Task statement. Using the data below, return word for word every line from the one holding "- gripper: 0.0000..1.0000" down to the one holding "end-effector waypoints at". Leave pictures out.
*** Records supplied ***
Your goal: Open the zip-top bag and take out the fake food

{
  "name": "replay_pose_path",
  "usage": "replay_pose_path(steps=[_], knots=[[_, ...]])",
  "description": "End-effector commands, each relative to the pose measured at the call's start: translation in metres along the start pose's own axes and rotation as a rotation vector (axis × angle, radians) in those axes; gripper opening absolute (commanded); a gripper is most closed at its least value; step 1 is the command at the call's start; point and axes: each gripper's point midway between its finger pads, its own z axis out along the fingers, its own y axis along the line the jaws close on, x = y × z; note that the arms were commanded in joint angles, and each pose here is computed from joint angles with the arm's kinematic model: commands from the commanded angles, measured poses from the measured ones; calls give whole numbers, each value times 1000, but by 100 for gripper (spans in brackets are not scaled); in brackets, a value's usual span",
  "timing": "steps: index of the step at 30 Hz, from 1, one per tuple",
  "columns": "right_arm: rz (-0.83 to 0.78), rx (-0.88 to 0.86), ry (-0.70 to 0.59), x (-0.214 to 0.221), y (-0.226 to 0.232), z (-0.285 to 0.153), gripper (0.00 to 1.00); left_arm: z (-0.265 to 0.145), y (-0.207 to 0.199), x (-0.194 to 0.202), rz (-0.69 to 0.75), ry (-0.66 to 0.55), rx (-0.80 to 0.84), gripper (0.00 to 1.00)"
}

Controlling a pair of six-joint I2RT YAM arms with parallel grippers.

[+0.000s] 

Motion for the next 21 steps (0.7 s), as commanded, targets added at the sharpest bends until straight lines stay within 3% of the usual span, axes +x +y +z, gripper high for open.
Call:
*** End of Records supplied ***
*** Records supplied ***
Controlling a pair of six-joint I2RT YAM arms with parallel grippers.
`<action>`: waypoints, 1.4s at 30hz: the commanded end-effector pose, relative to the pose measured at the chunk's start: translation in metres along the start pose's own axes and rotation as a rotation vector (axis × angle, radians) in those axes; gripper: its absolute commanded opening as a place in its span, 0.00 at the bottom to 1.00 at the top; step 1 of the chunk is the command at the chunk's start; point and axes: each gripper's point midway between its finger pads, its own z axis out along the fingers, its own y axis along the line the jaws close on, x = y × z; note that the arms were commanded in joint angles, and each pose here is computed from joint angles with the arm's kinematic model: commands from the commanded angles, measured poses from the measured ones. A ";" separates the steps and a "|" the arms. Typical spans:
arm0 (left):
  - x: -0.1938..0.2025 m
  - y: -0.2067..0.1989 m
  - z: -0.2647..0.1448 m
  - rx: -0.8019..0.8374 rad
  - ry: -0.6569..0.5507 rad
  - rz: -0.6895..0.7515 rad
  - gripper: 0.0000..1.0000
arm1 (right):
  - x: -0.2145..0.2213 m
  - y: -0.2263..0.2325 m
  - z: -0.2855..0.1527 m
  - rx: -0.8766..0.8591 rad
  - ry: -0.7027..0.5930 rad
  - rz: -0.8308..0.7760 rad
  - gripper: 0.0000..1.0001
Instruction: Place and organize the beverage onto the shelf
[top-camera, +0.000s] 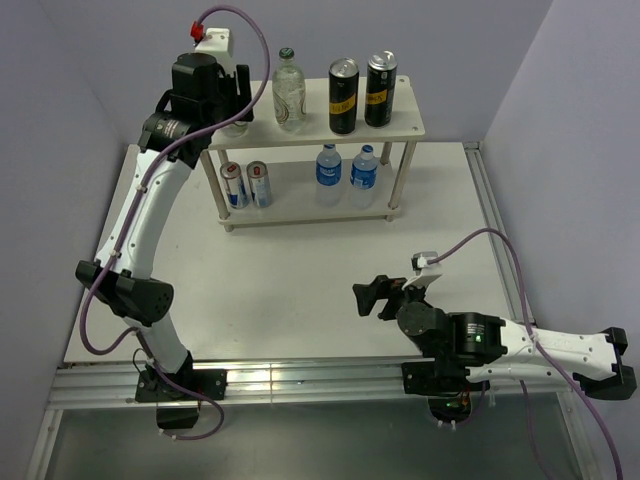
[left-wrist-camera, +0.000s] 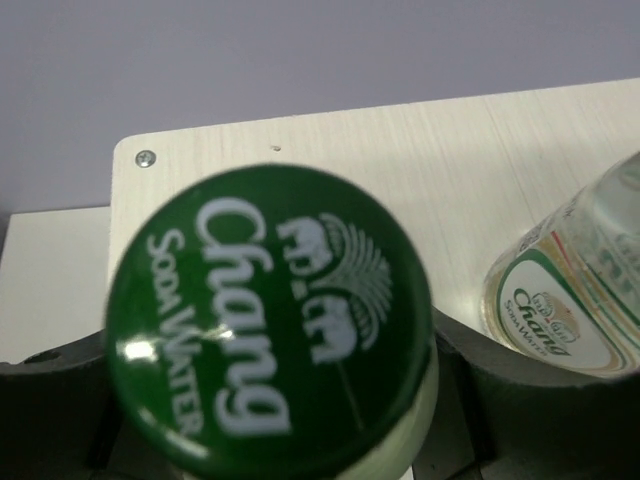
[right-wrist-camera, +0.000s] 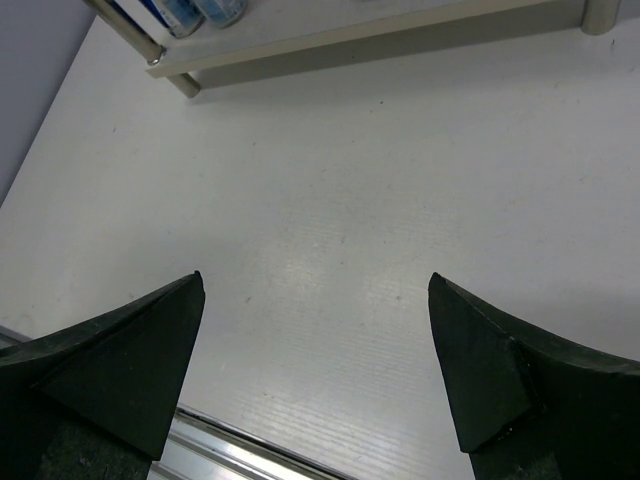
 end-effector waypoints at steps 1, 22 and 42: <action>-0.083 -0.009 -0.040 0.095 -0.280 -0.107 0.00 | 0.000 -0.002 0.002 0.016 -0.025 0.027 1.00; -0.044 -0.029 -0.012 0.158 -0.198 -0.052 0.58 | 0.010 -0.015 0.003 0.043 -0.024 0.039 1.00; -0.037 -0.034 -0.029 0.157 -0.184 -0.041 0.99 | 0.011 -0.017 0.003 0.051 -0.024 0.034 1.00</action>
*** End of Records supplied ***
Solution for this task.
  - gripper: 0.0000..1.0000
arm1 (right):
  - x: -0.2145..0.2213 m
  - y: -0.2263..0.2325 m
  - z: -0.2855..0.1527 m
  - rx: -0.8766..0.8591 rad
  - ry: -0.7027..0.5930 rad
  - rz: -0.8308..0.7760 rad
  - gripper: 0.0000..1.0001
Instruction: Place and organize the beverage onto the shelf
[top-camera, +0.000s] 
[left-wrist-camera, +0.000s] 
[right-wrist-camera, +0.000s] 
 end-effector waypoints at steps 1, 22 and 42: <action>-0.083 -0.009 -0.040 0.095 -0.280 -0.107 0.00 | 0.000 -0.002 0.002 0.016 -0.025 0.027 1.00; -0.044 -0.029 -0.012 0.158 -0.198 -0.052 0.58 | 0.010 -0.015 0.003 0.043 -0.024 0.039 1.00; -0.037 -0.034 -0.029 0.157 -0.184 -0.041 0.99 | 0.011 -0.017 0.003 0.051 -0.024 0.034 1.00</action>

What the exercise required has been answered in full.